Point of View: The wrong move

The job of the Alaska Permanent Fund Corporation trustees is to focus on pursuing, maintaining and growing our fund. Instead, they are being sidetracked by their plan to open a satellite office in Anchorage by the end of the year. This is the first step in what will end up being a multiyear, disruptive, unnecessary and expensive move to Anchorage.

The plan to move the office from Juneau to Anchorage is analyzed in a May 10, 2023, memo to Ethan Schutt, Trustee Chair, from Mike Barnhill, the Permanent Fund’s Chief Operations Officer. (The memo may be seen on the Permanent Fund website.) It lays out options and costs (including personnel moving expenses) for an office in downtown or midtown Anchorage. It reviews the current practice of the Alaska Permanent Fund Corporation’s (APFC) collaborative working relationship with the Alaska Legislature, employee turnover issues, the evolving “working from home” environment, and the potential for satellite offices outside Alaska.

The Permanent Fund budget works its way through the Senate and House Finance Committees during each legislative session in Juneau, where all non-investment matters are worked out. If financial issues come up between sessions after the budget process is complete, they are discussed with the Legislative and Budget Audit Committee.

The APFC office should be located in Juneau, close to this action. In addition, the Legislature would have to approve the funds for a move. Before making a rash decision, the Permanent Fund Trustees should consult with the Legislative leadership as recommended by the APFC internal memo. In the long run, trust between the Permanent Fund and the Legislature must continue to exist for the good of all Alaskans.

The APFC employs 66 people. The investment staff is the critical component to the Permanent Fund’s financial performance. The Anchorage-based Trustees, all of whom favor moving the office to Anchorage, point to investment staff turnover as an issue impacting the Fund’s performance continuity. They contend that there would be less staff turnover if Permanent Fund investment professionals had the stimulus of being closer to other investment professionals.

This makes no sense. An APFC internal study shows pretty clearly that there is no APFC staff turnover problem — at least, not in comparison with state executive offices as a whole. That internal memo references a study of staff turnover at APFC and compares it with turnover in state executive branch offices for the last two decades.
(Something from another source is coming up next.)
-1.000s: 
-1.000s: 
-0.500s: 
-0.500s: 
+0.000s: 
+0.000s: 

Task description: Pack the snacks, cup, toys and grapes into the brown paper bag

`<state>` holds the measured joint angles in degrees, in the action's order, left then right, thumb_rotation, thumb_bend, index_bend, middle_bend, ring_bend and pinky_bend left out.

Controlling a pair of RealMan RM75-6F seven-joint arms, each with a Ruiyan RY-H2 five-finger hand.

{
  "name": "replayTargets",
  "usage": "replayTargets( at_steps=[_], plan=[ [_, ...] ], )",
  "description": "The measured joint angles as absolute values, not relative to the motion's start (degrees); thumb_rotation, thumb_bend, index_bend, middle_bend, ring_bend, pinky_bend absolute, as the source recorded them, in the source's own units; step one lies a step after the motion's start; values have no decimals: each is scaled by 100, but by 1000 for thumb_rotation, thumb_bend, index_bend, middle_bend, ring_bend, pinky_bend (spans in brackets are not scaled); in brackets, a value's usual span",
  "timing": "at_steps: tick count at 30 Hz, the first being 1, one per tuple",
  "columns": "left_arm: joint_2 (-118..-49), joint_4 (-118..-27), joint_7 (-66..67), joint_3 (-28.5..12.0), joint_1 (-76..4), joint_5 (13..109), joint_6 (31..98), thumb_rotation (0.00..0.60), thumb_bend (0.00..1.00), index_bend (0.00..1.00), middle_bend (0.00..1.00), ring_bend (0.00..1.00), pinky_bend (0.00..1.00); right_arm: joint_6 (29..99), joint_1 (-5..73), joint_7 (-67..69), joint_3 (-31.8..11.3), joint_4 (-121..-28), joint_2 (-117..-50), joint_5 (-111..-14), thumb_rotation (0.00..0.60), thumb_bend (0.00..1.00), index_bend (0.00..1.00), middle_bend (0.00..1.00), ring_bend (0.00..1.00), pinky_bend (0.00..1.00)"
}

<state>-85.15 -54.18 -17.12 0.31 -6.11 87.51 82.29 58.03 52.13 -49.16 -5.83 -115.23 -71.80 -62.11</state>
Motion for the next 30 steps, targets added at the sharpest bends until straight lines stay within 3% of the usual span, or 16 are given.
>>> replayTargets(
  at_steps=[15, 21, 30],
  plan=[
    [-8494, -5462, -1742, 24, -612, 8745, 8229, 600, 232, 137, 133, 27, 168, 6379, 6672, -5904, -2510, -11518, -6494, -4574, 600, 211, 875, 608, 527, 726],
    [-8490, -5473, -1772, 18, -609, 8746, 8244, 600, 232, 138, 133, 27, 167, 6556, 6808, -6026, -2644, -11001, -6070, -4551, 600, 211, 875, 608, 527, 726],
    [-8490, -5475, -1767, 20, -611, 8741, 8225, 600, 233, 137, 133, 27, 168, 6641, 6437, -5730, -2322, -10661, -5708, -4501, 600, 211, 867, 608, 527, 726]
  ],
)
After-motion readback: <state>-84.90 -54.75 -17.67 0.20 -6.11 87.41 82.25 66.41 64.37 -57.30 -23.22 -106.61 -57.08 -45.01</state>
APFC turnover for the last 20 years — 12.6% (2003-2012) and 14.3% (2013-2022) — is almost identical to state executive turnover of 13.94% (2013-22). Moreover, the same study showed that only three of the current staff employees were interested in moving to Anchorage.

The Alaska Beacon reports that the claim is made that potential new hires would “potentially accept employment with the Permanent Fund if we had an Anchorage office but were not willing to look at Juneau.” There’s no means to verify this claim and, in any event, it is an absurd basis for determining where government agencies should be located.

The Trustees further argue that Anchorage would attract capable people who would stay longer with the APFC. That speaks for opening a satellite office in Seattle, San Francisco, or New York City, not Anchorage. As a no-cost alternative, the APFC could expand its “work from home” program for those who prefer not to live in Juneau — whether it be the Lower 48 or to the north.

In recent years, the Alaska Permanent Fund Corporation has consistently been in the news for all the wrong reasons: the controversial firing of Executive Director Angela Rodell, the refusal to explain how the $200 million provided to brokers for its Instate Investment Program is being spent, the failure to produce an annual report evaluating private equity firm investments in the fund (including one managed by one of the Trustee’s father), a projected shortfall of realized earnings over the next three to four years, and now the expenditure of funds to open a satellite office in Anchorage, which, again, will be the first step in moving the Permanent Fund to Anchorage.

Recently, the APFC staff has raised the concern that the Permanent Fund will be running out of realized earnings in the next three to four years — funds needed to help pay for the cost of government and for the dividend. The Permanent Fund Trustee’s efforts should be concentrated on the highest return for the shareholders of the state with minimum risk, rather than catering to their own convenience with an expensive and unnecessary move.

Frank H. Murkowski served as governor of Alaska from 2002-2006 and as a U.S. senator from 1980-2002.